Canadian literature has been created in Canadian English, Canadian French, Canadian Gaelic, more by First Nations and immigrants of other ancestral backgrounds. Influences on Canadian writers are broad, both geographically and representing Canada's diversity in culture and region. While written in English, "Indigenous literature" has begun to flourish and is based upon many distinct oral traditions and cultural practices. However, Canadians have been less willing to acknowledge the diverse languages of Canada, such as Canadian Gaelic; the dominant European cultures were English and Gaelic. However, in recent decades Canada's literature has been influenced by immigrants from other countries. Since the 1980s Canada's ethnic and cultural diversity has been reflected in its literature, with many of its most prominent writers focusing on ethnic minority identity and cultural differences. Indigenous peoples of Canada are culturally diverse; each group has its own literature and culture. The term "Indigenous literature" therefore can be misleading.

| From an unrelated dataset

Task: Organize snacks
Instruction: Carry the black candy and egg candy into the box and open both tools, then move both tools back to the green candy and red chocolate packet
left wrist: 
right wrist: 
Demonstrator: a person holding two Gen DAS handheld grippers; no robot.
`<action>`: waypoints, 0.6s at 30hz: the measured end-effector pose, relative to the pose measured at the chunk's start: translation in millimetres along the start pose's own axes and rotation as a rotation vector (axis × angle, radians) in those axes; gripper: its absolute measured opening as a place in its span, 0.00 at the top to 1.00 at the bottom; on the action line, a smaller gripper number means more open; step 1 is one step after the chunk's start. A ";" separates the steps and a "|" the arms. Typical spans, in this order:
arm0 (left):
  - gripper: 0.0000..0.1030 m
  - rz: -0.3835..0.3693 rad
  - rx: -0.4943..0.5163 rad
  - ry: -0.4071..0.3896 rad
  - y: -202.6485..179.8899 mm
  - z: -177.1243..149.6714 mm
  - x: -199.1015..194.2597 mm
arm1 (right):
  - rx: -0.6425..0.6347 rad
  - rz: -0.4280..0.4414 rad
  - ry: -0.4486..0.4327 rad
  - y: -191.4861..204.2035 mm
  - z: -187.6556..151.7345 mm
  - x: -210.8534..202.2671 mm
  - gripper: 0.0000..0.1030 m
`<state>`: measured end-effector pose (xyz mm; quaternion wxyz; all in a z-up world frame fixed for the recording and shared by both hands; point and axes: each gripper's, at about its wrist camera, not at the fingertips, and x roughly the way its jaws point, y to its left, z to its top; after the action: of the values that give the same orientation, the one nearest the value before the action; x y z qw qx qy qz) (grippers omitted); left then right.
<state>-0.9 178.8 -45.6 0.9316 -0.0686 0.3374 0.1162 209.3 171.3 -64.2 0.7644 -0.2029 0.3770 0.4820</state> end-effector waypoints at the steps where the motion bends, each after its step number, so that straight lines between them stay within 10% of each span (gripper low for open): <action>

As writer Jeannette Armstrong states in one interview, "I would stay away from the idea of "Native" literature, there is no such thing. There is Mohawk literature, there is Okanagan literature, but there is no generic Native in Canada". In 1802, the Lower Canada legislative library was founded, being one of the first in Occident, the first in the Canadas. For comparison, the library of the British House of Commons was founded sixteen years later; the library had some rare titles about natural science and letters. All books it contained were moved to the Canadian parliament in Montreal when the two Canadas and upper, were united. On April 25, 1849, a dramatic event occurred: the Canadian parliament was burned by furious people along with thousands of French Canadian books and a few hundred of English books; this is why some people still affirm today, that from the early settlements until the 1820s, Quebec had no literature. Though historians and learned priests published, overall the total output that remain from this period and, kept out of the burned parliament is small.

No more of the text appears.